What Is An All-Day Breakfast?

An ‘All-Day Breakfast’ implies a breakfast dish which is served or enjoyed all day, or rather, at any time of day. More specifically, the term ‘All-Day Breakfast’ is used in the UK to signal that a Full English Breakfast (or regional equivalent) is being served in cafes, pubs, restaurants (or homes) at a time of day that isn’t morning.

What Is The Difference Between An English Breakfast and A Continental Breakfast?

Continental breakfast

Historically, a Continental breakfast mainly consisted of pastries and fruit juices. These days, it usually also includes cereals, breads, crumpets, fruit, yoghurt and typically other cold items. The main differences with an English Breakfast is that it’s a hot meal, consisting of sausages, bacon, black pudding, eggs, and so on.

What Are The Main Differences Between An English, A Scottish, A Welsh And An Irish Breakfast?

Full English Breakfast vs Full Scottish Breakfast

In addition to (or in replacement of) the items found in a Full English Breakfast, a Full Scottish Breakfast would usually include the traditional delicacies from Scotland that are Haggis and Tattie scones. Also, square Lorne sausage would be used instead of regular sausages. 

What is a Full Welsh Breakfast? 

A Full Welsh Breakfast differs from an English Full Monty for two main reasons. First, the addition of Laverbread, one of the most famous foods from Wales, which is a seaweed dish. Second, Welsh cockles are added, which go great with bacon. 

Then of course there’s the Full Irish Breakfast…

What’s the difference between a Full Irish Breakfast and a Full English Breakfast?

A Full Irish Breakfast will usually contain white pudding as well as black pudding, whereas the English Fry Up only includes black pudding. Then there’s the Ulster Fry, which is from Northern Ireland specifically. A traditional Ulster Fry will usually contain potato bread and soda bread alongside sausages, bacon, eggs, black pudding and white pudding.

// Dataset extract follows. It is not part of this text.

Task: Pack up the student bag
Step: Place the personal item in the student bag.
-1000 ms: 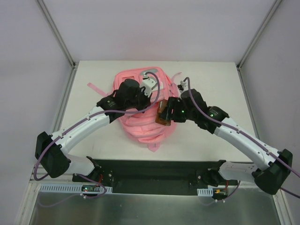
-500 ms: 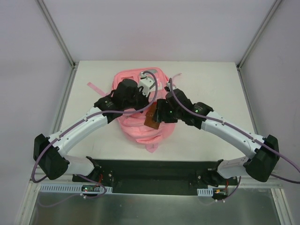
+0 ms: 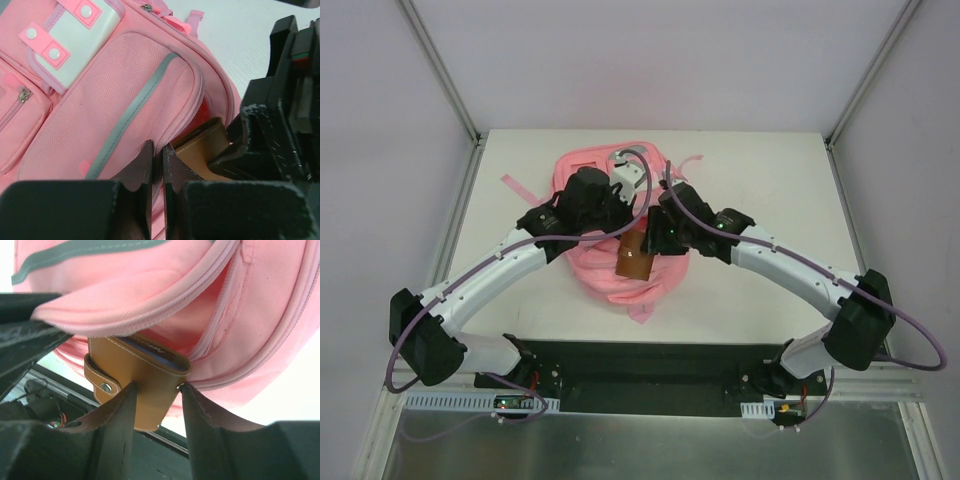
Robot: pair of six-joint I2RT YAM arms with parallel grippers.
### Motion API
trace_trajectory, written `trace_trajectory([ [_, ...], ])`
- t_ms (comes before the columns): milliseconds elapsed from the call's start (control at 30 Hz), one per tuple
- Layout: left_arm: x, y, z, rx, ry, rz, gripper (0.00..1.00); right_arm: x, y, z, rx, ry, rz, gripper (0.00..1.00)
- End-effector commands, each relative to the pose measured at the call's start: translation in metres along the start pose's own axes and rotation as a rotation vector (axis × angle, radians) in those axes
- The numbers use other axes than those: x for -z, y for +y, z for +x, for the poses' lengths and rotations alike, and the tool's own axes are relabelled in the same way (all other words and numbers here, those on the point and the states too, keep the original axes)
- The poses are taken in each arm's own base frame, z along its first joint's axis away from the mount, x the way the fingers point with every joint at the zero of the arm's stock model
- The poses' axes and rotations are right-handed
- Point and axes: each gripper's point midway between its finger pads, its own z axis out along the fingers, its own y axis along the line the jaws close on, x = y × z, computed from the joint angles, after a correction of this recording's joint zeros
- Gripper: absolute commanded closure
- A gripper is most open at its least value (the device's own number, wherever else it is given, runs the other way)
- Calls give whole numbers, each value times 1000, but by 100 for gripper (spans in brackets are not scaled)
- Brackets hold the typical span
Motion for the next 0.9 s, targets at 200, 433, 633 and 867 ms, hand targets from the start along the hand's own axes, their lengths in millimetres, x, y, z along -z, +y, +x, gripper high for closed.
trace_trajectory([
  [200,29,-8,-50,54,-182,28,100,-24,6,-17,-144,-111,-108,44],
  [433,29,-9,-53,59,-186,33,100,-29,6,-16,-181,-117,-137,96],
  [633,27,-8,-51,57,-181,31,100,-6,10,-33,-220,-211,-200,99],
  [867,26,-13,-50,71,-175,55,100,10,-2,-68,-301,-361,-166,99],
])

Then you’ve got the option of adding the other ‘Full English’ items like baked beans, tomatoes, mushrooms etc.

The Full Cornish Breakfast

One more notable variation of the Fry Up is the Full Cornish Breakfast, which usually includes Cornish potato cakes and hog’s pudding in addition to the staple Full Breakfast items. 

What Do You Drink With An English Breakfast?


An English Breakfast is most commonly eaten alongside a drink of fruit juice (most commonly orange, apple or grapefruit), or a cup of English Breakfast Tea, or coffee.

Is A Full English Breakfast Healthy or Unhealthy?

With the main items of the Full English Breakfast (sausages, bacon, etc) being naturally high in fat and the traditional cooking method being frying, it’s not exactly the healthiest dish in the world. So eating a Full Monty every day is not something you’d want to do from a health perspective, but there are ways to make it less unhealthy.